Yeah, Ken, I gotta say what Sarah just said. I guess we'll see how much the government makes these companies straighten up. I certainly pray that you get the treatment you need and the respect you deserve.
Ken, I would consult with a malpractice lawyer who will give you a free initial assessment about your chances. They only take the 'good' ones to court, and generally will charge you only if you win. So that would be a way of gauging how viable your case might be.
Even though we feel that justice and logic are on our side, the legal system doesn't always work that way. You would just need to make sure you wouldn't be out any money up front.
Let me first say that your neuro that took away your DX of MS was a moron. What did he need to DX you with MS that you didn't already meet...lesions to brightly glow that formed the words MS? Didn't he realize that symptoms in MS can come and go..giving the name RRMS? Geesh!!
I would contact a malpractice lawyer in your area..just to see where you stand, and what kind of case they feel like you have. The problem is with malpractice lawsuits is that they can take years to settle and they can be hard to prove,, even when you have lots of evidence proving that a doctor/hospital/medical provider did something wrong.
The lawyer will take you on a contingency fee bases if they feel you have a good case, meaning, they don't charge a fee up front, but will take a % of the winning.
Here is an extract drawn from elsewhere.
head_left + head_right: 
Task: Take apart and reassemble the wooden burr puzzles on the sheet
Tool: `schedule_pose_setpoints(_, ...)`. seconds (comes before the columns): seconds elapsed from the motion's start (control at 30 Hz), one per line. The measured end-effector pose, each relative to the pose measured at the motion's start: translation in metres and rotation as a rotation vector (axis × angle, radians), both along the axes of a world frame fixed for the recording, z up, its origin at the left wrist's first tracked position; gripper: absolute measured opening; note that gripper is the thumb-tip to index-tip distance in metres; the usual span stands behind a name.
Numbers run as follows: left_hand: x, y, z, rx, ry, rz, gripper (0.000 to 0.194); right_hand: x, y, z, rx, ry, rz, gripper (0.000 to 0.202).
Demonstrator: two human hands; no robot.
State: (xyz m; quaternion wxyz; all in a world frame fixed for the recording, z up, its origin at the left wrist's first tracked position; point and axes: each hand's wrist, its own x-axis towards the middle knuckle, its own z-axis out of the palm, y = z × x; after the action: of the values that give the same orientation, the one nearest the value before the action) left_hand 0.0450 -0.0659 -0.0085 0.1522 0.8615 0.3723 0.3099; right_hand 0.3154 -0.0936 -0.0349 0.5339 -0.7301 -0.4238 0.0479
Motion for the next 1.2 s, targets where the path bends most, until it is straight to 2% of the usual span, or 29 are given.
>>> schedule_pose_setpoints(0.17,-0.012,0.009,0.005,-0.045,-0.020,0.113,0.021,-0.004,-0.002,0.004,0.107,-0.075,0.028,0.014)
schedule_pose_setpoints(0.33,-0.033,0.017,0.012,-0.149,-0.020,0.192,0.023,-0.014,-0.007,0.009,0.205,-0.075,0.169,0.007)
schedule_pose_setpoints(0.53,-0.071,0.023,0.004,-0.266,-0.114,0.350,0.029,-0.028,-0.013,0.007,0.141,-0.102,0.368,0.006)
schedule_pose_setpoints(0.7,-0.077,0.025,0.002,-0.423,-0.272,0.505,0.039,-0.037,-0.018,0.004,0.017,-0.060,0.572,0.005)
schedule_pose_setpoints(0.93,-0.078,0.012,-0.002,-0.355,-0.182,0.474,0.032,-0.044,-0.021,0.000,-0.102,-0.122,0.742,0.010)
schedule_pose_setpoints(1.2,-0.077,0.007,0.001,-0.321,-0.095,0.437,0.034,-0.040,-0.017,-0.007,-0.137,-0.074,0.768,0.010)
If you do not win your case, they take nothing. That's why lawyers will only take malpractice law suits that are strong..because they don't want to lose.
One part of a medical malpractice law suit that has to be met, is that you had to have suffered damages from the action or lack of actions from a medical professional when it should have been clear to them. Medical professionals are held at a higher standard for their actions or lack of.
I've never myself, had a suit, but threatened one, when a hospital misdiagnosed me in the ER and sent me home, when it could have cost me my life. The next day they caught the mistake and called me back in, but didn't want to touch me. I was transferred to another hospital. They charged me for 2 ER visits, and I refused to pay, because of the mistake.I finally got in touch with a "higher up" and informed them of what happened and I would not be paying for these bills or I would be forced "to get in touch with my lawyer", and they agreed that I should not have to pay for these bills. They said that I wasn't asking too much.
There is a statue of limitations on medical malpractice lawsuits (a time limit when you can bring a lawsuit), so if you want to bring one, you need to act. Once the time limit is over, it's over. Most attorneys offer a free first visit/consultation by phone, or in person. It doesn't hurt to call and find out.
But I will warn you, and this is not to detour you in any way (I feel the same way you do about your situation. They should have never taken your DX away or the DMD, and I would want them to pay), but be prepared for them (the defense) to fight to protect their interest. Like I said before, it won't hurt to call a lawyer and find out where you stand.
In my prior life as a paralegal, I have had to sort through reams of e-mails to pull any and all correspondence that dealt with the matter involved in the case. It's amazing what I read and how much I had to present to court as evidence.